I think a rest/chill for 15 minutes or half an hour is helpful at this point, but it’s up to you. The Lees’ say one recipe makes a rectangle 8 by 10 inches and 1/8 inch thick. To make the straws, cut dough into thin strips, 1/4 to 1/3 inch wide. Gently transfer each ”straw” to an ungreased cookie sheet, leaving a 1/4-inch space between them, and bake 17 minutes, or until the ends are barely browned. Let cool.
If you’re doubling the Lee’s recipe to use 8 oz., you can probably buy a block in just that size at the store. Otherwise, it’s handy to have a scale. We buy the plain sharp cheddar in the giant two pound blocks and cut it up.
You can use a pizza cutter or a fancy pastry cutter, though I usually just use a paring knife – dip it in some flour if it sticks. If you have a roulpat, do be extra careful not to cut it when cutting your pastry – it would be best to move your rolled dough to another surface to cut (but I live dangerously).
Once baked off, the straws cool quickly and remain crisp for a few days, but they’re best warm. I’d suggest keeping some dough in the fridge and baking them when folks drop by so they’re fresh and warm. Unless you don’t want to encourage that sort of behavior.
Now, about that part that I added… the olives. People will have strong feelings about these, one way or the other. Either they’ll love them and pester you for them on a regular basis, or… not. I live with an anti-olive person. That’s fine… more for me.
Cheesy Olives is a nice additional use of the cheese pastry. Just roll it out and cut into squares or triangles to wrap around the olives of your choice. The only trick it to make sure that your olives are really well drained.
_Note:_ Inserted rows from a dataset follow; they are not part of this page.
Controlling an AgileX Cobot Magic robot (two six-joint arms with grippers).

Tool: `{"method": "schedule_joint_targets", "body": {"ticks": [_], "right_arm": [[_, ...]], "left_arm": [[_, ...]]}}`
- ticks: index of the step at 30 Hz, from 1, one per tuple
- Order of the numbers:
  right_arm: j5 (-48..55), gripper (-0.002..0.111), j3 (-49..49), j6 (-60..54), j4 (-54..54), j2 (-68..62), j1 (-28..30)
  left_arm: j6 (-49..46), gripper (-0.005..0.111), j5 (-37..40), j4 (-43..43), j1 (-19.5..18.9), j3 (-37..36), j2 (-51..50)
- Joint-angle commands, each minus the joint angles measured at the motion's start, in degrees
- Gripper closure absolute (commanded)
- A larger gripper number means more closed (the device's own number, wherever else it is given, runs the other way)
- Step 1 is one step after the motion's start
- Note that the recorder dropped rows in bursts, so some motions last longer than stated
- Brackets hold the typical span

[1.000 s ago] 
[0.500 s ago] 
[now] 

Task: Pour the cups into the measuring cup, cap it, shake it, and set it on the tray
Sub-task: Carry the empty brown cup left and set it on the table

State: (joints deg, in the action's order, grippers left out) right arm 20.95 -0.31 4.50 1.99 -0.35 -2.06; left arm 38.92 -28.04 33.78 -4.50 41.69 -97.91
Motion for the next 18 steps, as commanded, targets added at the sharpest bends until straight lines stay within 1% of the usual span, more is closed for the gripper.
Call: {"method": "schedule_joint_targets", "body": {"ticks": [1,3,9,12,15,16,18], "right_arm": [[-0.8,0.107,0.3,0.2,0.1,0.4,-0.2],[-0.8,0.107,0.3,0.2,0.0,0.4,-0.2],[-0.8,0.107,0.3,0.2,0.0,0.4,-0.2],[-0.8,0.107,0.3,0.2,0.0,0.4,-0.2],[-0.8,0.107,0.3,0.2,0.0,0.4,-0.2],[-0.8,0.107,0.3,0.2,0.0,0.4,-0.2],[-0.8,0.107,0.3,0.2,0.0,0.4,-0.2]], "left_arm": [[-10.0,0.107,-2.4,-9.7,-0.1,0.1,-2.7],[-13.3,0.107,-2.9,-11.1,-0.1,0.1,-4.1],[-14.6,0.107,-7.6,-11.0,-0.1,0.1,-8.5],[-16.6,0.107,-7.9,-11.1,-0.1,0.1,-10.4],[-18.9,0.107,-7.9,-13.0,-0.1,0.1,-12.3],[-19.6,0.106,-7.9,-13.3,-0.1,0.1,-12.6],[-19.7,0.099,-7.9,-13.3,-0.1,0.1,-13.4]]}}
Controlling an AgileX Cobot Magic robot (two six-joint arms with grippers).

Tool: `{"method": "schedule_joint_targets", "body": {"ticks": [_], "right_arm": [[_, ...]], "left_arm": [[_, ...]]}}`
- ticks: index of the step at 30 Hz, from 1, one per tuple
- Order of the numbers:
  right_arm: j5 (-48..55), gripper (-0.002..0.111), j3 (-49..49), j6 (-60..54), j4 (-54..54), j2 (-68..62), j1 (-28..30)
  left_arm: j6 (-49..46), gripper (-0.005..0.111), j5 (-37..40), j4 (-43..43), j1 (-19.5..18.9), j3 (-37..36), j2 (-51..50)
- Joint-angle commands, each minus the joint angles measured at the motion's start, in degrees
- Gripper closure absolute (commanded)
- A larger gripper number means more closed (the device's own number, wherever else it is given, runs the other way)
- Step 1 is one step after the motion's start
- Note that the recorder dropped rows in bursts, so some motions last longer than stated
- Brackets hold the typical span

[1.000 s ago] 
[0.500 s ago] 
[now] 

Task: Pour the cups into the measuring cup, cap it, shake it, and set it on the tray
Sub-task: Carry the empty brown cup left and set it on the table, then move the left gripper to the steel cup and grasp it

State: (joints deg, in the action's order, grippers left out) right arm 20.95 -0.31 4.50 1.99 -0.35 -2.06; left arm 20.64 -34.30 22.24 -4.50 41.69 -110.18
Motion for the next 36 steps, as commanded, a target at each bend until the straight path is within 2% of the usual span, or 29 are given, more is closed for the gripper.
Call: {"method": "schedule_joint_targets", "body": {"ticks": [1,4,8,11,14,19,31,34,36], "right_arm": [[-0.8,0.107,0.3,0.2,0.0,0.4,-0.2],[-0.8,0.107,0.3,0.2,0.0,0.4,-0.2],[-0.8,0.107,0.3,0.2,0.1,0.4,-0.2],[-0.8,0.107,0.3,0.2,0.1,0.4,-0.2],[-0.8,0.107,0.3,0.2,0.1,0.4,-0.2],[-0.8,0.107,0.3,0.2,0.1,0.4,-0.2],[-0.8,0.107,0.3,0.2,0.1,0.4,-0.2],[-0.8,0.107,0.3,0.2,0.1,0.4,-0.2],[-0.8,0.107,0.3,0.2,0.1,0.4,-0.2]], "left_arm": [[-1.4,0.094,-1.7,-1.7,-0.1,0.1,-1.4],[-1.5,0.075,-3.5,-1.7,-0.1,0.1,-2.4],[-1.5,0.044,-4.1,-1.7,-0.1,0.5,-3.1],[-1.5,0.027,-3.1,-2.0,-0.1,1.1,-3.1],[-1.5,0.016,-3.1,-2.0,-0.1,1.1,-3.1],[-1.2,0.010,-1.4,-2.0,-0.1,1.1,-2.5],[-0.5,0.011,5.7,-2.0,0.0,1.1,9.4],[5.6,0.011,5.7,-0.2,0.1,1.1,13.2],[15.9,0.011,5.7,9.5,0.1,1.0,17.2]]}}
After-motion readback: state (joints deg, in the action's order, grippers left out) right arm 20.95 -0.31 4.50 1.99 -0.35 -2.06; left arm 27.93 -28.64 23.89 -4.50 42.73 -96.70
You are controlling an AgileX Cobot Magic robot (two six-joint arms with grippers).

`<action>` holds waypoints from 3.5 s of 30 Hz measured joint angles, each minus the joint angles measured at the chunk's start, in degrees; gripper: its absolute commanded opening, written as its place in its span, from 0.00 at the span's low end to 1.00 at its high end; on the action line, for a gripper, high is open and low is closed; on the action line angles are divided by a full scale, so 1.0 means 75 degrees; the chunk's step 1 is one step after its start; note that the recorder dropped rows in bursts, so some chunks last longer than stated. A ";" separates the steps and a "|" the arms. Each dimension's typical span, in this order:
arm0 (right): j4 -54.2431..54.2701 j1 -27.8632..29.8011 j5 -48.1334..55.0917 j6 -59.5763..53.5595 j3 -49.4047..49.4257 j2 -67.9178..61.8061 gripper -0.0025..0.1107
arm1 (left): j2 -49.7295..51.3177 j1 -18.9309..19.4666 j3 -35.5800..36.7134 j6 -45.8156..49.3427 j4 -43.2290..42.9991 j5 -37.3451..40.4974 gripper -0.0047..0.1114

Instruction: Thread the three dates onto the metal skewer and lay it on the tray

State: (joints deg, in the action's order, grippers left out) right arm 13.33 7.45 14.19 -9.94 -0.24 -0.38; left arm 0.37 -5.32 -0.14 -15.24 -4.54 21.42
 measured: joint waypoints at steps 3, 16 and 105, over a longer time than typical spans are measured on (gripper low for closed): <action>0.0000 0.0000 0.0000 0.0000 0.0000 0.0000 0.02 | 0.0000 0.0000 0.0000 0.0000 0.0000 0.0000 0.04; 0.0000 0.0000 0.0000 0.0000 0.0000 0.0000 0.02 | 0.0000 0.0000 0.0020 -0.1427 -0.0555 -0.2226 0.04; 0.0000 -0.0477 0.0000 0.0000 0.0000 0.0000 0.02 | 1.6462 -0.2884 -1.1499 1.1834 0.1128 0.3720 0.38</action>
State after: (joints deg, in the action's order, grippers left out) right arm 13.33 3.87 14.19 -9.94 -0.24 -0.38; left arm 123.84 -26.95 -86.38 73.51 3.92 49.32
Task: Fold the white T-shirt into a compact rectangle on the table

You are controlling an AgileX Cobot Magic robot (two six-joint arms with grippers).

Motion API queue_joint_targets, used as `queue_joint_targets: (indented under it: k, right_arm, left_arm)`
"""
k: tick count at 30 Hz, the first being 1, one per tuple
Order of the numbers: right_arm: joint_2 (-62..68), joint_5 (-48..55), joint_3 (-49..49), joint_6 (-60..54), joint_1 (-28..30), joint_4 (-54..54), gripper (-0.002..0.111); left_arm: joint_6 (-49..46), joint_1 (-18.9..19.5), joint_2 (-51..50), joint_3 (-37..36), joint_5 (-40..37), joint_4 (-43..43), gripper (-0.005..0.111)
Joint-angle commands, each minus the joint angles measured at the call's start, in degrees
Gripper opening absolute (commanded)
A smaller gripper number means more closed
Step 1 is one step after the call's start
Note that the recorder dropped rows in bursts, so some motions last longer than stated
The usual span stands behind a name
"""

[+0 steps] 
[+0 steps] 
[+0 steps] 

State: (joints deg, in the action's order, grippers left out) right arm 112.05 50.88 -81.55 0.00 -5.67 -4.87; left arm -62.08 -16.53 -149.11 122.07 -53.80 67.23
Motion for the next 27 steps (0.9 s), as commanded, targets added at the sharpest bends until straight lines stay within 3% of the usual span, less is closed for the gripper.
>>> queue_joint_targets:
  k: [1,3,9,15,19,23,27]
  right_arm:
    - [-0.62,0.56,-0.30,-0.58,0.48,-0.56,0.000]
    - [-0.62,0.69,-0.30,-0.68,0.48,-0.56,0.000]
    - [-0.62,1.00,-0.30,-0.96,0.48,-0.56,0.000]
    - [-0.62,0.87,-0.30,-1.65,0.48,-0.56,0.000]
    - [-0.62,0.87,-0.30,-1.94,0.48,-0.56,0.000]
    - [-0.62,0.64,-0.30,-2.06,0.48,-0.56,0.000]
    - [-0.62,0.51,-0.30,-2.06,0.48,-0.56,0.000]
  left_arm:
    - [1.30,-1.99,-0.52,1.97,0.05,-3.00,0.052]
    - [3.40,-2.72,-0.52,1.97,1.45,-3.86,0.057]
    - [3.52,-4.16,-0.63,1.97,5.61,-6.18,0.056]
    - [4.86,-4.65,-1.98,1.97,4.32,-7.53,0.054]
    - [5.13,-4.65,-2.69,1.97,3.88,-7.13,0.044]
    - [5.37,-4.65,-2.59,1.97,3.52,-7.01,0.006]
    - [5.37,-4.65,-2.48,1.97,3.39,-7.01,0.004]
I drain in a colander then press them gently in a paper towel.
Once you have the olives wrapped in the pastry and put on a baking sheet, they can be frozen. Once frozen on the sheet, put them in resealable freezer bags and store for a spur of the moment party.
To bake, just put on a small pice of foil (no dishes!) and pop in the oven or toaster oven for about 15 minutes (the “everything bakes at 350F and burns at 450F” rule holds here). If you’re doing a real batch – not just for yourself – a little butter on the foil or the cookie sheet will surely keep them from sticking, but it’s usually not a problem for me. The worst that happens is you get a little tear in the crust. Smaller olives might bake faster – once the pastry is set and starts to brown a tiny bit, they’re done.
Oh, and these will be about 10,000,000F internal temperature when they come out of the oven. Give them five minutes at least. You’ve been warned.